Understanding Defensive Shares on the ASX
During periods of market volatility, investors often look for stability in their portfolios. One way to achieve this is by investing in defensive shares on the Australian Securities Exchange (ASX). These types of stocks are typically associated with established, mature companies that have a track record of maintaining consistent profits and dividends, regardless of the broader economic conditions.
Defensive shares usually operate in sectors that provide essential goods and services, such as healthcare, consumer staples, and utilities. These industries are considered non-discretionary, meaning that consumers continue to need these products and services even during economic downturns. As a result, these companies tend to be more resilient to market fluctuations.
In addition to providing stable returns, many defensive companies also return a significant portion of their profits to shareholders through dividends. This makes them attractive to investors seeking regular income, especially during uncertain times.
Coles Group Ltd (ASX: COL) and Woolworths Group Ltd (ASX: WOW)
Australia’s two largest supermarket chains, Coles Group Ltd and Woolworths Group Ltd, are often categorised as defensive options. According to the Australian Competition and Consumer Commission (ACCC), these two companies account for a combined 67% of supermarket grocery sales nationally.
Despite high inflation and interest rate rises, Australians still rely on these companies for groceries and essential household items. During March, Coles shares lived up to their reputation as a defensive stock, rising roughly 3%. If you include the start of April, Coles shares are up 6% since March 2.
Meanwhile, Woolworths shares stayed relatively flat during March, rising just under 1%. Both performed significantly better compared to the 8% fall for the ASX 200. This demonstrates the resilience of these companies in challenging market conditions.
Telstra Group Ltd (ASX: TLS)
Telstra Group Ltd is Australia’s largest and longest-running provider of telecommunications and information products and services. It is considered a defensive stock due to its market share and the nature of its business, which revolves around essential, recurring mobile and internet services that people keep paying for, even during economic downturns.

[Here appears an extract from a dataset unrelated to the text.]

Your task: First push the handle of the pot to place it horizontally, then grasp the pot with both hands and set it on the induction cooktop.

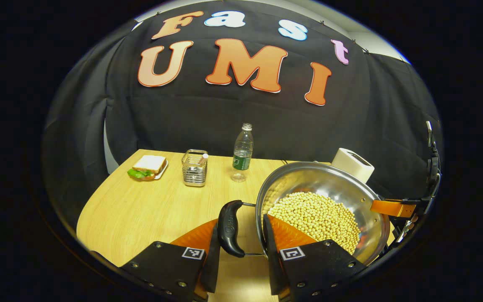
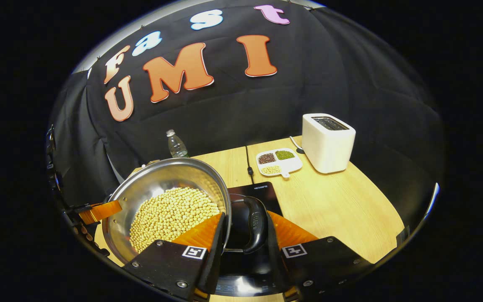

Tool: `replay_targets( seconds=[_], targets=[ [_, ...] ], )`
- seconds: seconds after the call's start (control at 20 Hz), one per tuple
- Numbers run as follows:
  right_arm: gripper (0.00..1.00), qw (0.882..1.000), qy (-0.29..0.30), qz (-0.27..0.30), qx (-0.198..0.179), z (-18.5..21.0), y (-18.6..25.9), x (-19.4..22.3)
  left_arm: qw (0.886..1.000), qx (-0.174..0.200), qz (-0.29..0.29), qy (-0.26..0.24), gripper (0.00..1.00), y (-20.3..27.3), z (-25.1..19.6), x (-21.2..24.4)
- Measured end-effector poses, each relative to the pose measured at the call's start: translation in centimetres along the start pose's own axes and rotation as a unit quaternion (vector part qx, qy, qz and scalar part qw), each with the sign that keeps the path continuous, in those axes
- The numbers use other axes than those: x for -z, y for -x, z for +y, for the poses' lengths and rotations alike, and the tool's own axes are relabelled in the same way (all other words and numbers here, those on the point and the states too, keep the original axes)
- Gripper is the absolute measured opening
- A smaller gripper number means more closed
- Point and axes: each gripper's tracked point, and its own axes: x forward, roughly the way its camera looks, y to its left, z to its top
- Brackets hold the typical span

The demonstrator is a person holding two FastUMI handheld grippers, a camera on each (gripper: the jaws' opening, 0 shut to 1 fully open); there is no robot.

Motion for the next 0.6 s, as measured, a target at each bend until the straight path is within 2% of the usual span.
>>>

Telstra has a strong dividend payment history, making it an attractive option for income-focused investors. During March, the company provided relief for investors, as its shares rose almost 2%. Despite being up more than 11% so far in 2026, it is still generating positive outlooks from brokers.
Macquarie recently retained their outperform rating on this telco giant’s shares with an improved price target of $5.64. This suggests that analysts believe there is still growth potential in the company.
Transurban Group (ASX: TCL)
Transurban Group is one of the world’s largest toll-road operators, managing and developing urban toll-road networks in Australia and North America. The company develops, operates, maintains, and finances toll-road networks. It is widely seen as a defensive ASX stock because it owns and operates toll roads that generate stable, long-term, and relatively predictable cash flows.
Despite its reputation, Transurban fell more than 3% during the month of March. However, this was significantly better than the broader ASX 200 index. This performance highlights the relative stability of the company compared to the overall market.
Conclusion
The performance of these defensive ASX shares during March illustrates their role in providing stability during volatile periods. Coles and Woolworths demonstrated resilience in the face of market declines, while Telstra and Transurban also showed strength in their respective sectors.
Investors looking for reliable income and stability may find defensive shares to be a valuable addition to their portfolios. However, it is always important to conduct thorough research and consider individual financial goals before making investment decisions.